Some actions are prohibited entirely during the divorce process. The prohibited actions include cashing, borrowing against, canceling, transferring, disposing of, or changing the beneficiaries of any insurance or other coverage, including life, health, automobile, and disability, held for the benefit of the parties and their child or children for whom support may be ordered. See California Family Code Section 2040(a)(3), above.

Prohibited - Subject to Spousal Consent or Court Order

Some actions are prohibited unless the spouse consents or the court makes an order. These include transferring, encumbering, hypothecating, concealing, or in any way disposing of any property, real or personal, whether community, quasi-community, or separate (e.g., the making of a gift by one spouse), except in the usual course of business or for the necessities of life, and creating a nonprobate transfer or modifying a nonprobate transfer in a manner that affects the disposition of property subject to the transfer (e.g., changing beneficiary designations). See California Family Code Sections 2040(a)(2) and 2040(a)(4), above.

Allowed - Upon Notice to Spouse

Other actions are allowed so long as notice of the change is filed with the court and the spouse is provided with notice. These include the revocation of a nonprobate transfer, including a revocable trust, pursuant to the instrument and the elimination of a right of survivorship to property. See California Family Code Sections 2040(b)(2) and 2040(b)(3), above.

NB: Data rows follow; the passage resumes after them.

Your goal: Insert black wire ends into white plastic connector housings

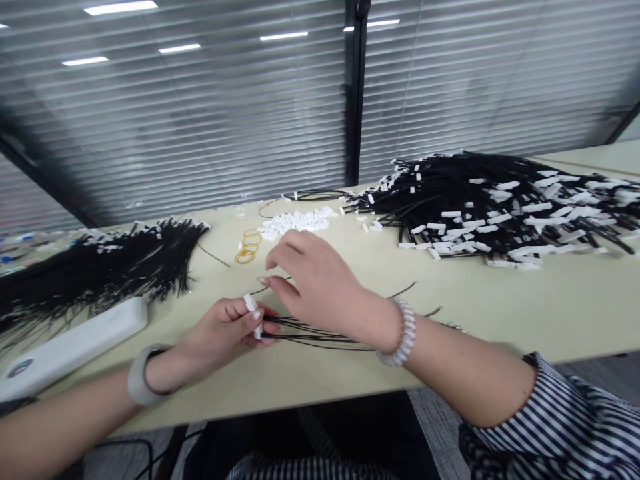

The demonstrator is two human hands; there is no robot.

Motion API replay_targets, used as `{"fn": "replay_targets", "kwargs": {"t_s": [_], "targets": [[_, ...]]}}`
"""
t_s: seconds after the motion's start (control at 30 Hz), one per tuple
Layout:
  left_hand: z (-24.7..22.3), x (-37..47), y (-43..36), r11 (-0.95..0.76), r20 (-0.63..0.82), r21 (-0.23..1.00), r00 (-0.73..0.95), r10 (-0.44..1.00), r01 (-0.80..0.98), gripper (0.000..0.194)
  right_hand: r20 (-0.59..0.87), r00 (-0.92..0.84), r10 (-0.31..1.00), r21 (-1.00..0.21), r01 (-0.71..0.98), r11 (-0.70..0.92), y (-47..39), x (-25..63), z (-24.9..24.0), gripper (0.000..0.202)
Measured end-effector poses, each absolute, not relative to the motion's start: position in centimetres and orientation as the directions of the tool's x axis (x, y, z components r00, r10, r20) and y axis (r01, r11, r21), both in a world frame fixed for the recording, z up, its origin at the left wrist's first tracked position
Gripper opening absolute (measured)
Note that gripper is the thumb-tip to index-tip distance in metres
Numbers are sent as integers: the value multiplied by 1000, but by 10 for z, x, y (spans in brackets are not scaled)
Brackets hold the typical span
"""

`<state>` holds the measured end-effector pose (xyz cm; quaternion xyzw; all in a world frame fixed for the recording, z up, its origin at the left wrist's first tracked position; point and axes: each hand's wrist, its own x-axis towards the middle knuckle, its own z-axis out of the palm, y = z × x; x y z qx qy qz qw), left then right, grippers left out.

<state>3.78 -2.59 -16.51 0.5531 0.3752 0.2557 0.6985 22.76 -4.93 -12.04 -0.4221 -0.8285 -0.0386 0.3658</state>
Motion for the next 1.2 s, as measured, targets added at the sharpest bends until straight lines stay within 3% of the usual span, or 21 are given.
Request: {"fn": "replay_targets", "kwargs": {"t_s": [0.07, 0.17, 0.4, 0.53, 0.7, 0.83, 0.9, 1.0, 1.1, 1.2], "targets": [[-165, 38, -25, 276, -250, 960, 581, 775, 44, 31, 587, -439, 680, -225, 719, 658, -53, 234, -113, 20], [-163, 37, -25, 283, -236, 959, 587, 774, 13, 32, 377, -565, 734, -183, 731, 657, -58, 239, -107, 34], [-162, 38, -24, 314, -238, 949, 575, 783, -35, 36, 190, -667, 721, -148, 706, 692, -56, 235, -112, 31], [-161, 37, -24, 326, -230, 944, 595, 770, -56, 32, 254, -631, 733, -89, 740, 667, -51, 236, -115, 30], [-162, 36, -23, 360, -237, 928, 598, 766, -93, 30, 326, -643, 693, 179, 762, 622, -52, 239, -114, 17], [-164, 34, -19, 387, -245, 914, 600, 762, -119, 26, 484, -560, 673, 349, 828, 438, -56, 246, -102, 18], [-164, 34, -17, 398, -247, 909, 606, 757, -127, 26, 612, -431, 663, 269, 902, 338, -57, 251, -97, 19], [-163, 34, -17, 410, -247, 903, 626, 740, -128, 27, 790, -204, 578, -63, 910, 409, -56, 257, -93, 16], [-164, 34, -18, 413, -243, 903, 646, 724, -123, 28, 839, 21, 543, -430, 637, 639, -54, 257, -91, 21], [-165, 34, -18, 404, -239, 907, 648, 723, -117, 29, 751, 226, 620, -660, 279, 698, -54, 253, -90, 25]]}}
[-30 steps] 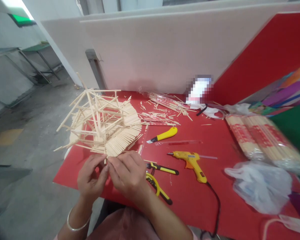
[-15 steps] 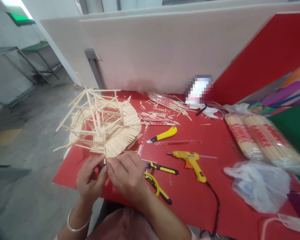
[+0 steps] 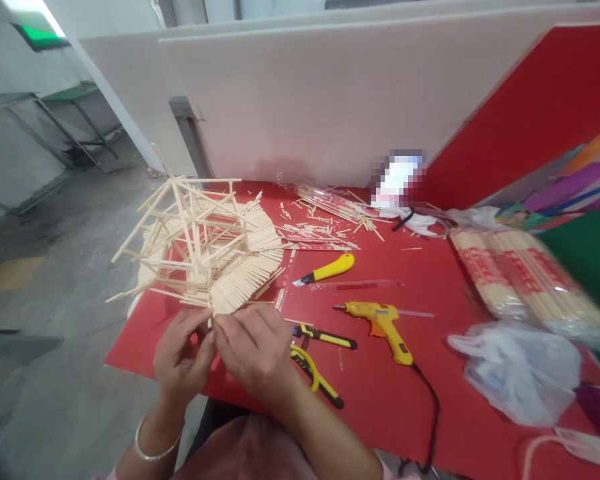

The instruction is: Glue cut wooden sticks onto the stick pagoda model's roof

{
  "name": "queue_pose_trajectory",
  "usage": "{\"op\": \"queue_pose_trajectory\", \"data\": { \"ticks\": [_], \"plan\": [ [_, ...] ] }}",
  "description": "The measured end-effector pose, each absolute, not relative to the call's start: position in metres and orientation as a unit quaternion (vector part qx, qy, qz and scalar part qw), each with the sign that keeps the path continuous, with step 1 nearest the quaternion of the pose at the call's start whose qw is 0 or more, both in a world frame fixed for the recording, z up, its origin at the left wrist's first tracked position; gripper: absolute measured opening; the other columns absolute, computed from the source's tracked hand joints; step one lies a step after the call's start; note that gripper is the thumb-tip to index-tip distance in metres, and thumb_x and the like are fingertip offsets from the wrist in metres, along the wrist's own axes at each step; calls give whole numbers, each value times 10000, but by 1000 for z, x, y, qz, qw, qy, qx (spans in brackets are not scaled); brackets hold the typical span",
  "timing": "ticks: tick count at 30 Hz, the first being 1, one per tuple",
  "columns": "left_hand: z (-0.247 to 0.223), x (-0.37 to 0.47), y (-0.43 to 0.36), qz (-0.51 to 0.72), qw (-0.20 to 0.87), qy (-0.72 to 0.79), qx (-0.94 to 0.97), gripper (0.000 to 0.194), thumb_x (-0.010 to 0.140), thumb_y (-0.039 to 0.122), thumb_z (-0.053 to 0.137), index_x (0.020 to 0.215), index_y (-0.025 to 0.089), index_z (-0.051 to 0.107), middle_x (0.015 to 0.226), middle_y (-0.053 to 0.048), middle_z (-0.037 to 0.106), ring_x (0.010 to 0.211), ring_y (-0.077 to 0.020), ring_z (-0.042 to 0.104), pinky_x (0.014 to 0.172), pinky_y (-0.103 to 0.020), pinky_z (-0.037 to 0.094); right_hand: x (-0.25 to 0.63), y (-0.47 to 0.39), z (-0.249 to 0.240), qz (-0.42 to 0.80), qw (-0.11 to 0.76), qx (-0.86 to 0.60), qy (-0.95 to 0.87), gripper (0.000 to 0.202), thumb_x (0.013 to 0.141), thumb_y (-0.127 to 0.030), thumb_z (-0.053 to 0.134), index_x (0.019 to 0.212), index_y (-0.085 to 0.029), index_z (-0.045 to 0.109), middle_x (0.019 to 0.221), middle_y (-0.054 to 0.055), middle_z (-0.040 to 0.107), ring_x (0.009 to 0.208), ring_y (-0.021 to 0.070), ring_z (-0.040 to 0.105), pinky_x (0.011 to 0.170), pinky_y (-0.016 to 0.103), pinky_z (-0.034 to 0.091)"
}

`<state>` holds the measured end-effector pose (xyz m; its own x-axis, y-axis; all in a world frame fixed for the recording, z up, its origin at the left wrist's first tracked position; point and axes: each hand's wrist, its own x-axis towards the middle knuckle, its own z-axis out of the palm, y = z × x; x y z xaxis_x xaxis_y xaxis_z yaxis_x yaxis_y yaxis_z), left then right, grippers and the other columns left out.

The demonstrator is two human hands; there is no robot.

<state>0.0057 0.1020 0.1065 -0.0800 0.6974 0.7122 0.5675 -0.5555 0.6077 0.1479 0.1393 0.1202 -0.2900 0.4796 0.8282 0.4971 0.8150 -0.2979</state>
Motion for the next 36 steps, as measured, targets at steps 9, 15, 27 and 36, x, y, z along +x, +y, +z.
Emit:
{"op": "queue_pose_trajectory", "data": {
  "ticks": [9,15,27,36],
  "plan": [
    [105,6,104,569,45,464,677,378,830,27,597,1181,166,625,850,-42,651,686,-122,564,604,-238,512,149,141,125,0,506,-286,-814,178,849,-71,638,994,-172,613,769,22,658,699,142,560,656,309,487],
    [107,6,104,564,34,466,681,336,844,45,586,1150,178,632,857,-53,670,693,-133,592,596,-246,525,150,143,127,17,508,-278,-815,164,846,-71,632,986,-156,619,762,31,656,694,152,558,641,318,488],
    [104,9,104,565,21,474,675,383,848,52,609,1211,175,607,836,-35,655,648,-115,550,599,-247,521,154,144,123,14,525,-289,-801,193,838,-83,661,1010,-163,626,782,31,680,715,148,590,675,311,510],
    [105,9,104,562,26,477,675,339,878,92,597,1202,189,612,803,-32,655,634,-118,547,590,-253,516,154,141,123,13,527,-296,-797,196,833,-84,669,1001,-179,641,770,22,693,685,146,601,639,307,500]
  ]
}}
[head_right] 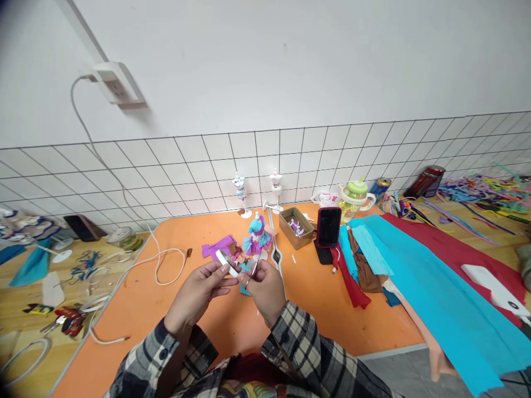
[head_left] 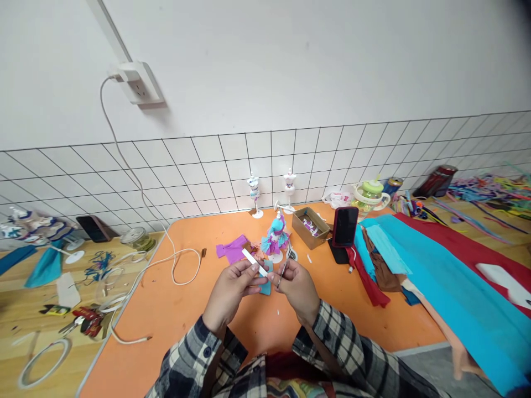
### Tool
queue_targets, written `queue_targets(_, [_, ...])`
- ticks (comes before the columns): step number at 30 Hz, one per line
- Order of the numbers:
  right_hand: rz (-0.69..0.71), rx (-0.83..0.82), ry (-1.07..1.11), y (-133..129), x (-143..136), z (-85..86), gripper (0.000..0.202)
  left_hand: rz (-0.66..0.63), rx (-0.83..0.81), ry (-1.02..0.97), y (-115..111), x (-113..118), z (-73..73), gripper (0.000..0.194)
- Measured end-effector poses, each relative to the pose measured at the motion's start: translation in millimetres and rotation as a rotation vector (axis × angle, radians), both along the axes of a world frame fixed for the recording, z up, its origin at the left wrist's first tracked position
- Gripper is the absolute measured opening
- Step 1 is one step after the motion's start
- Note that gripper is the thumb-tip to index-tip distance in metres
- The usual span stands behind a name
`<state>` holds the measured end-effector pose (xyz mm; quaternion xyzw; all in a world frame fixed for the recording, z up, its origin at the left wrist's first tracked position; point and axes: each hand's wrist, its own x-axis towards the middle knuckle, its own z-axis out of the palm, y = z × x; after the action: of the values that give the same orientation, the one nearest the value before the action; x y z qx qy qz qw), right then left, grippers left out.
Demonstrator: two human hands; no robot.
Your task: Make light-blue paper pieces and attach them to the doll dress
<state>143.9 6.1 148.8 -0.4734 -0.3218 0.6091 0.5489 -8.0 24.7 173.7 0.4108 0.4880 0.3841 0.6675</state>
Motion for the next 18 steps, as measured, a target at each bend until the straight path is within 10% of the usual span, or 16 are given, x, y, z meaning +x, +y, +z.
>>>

Allowed Without Restriction

A spouse may take the following actions without providing notice to the spouse or the court: (a) create, modify, or revoke a Will, (b) create an unfunded revocable or irrevocable trust, or (c) modify a nonprobate transfer in a way that does not affect the disposition of the property (e.g., modifying the successor Trustee provisions). See California Family Code Sections 2040(b)(1), 2040(b)(4), and 2040(a)(4), above.

Because of the restrictions involved, many couples who are going through the divorce process will often create an estate plan utilizing revocable living trusts, but wait to fund the trust until the divorce has been finalized.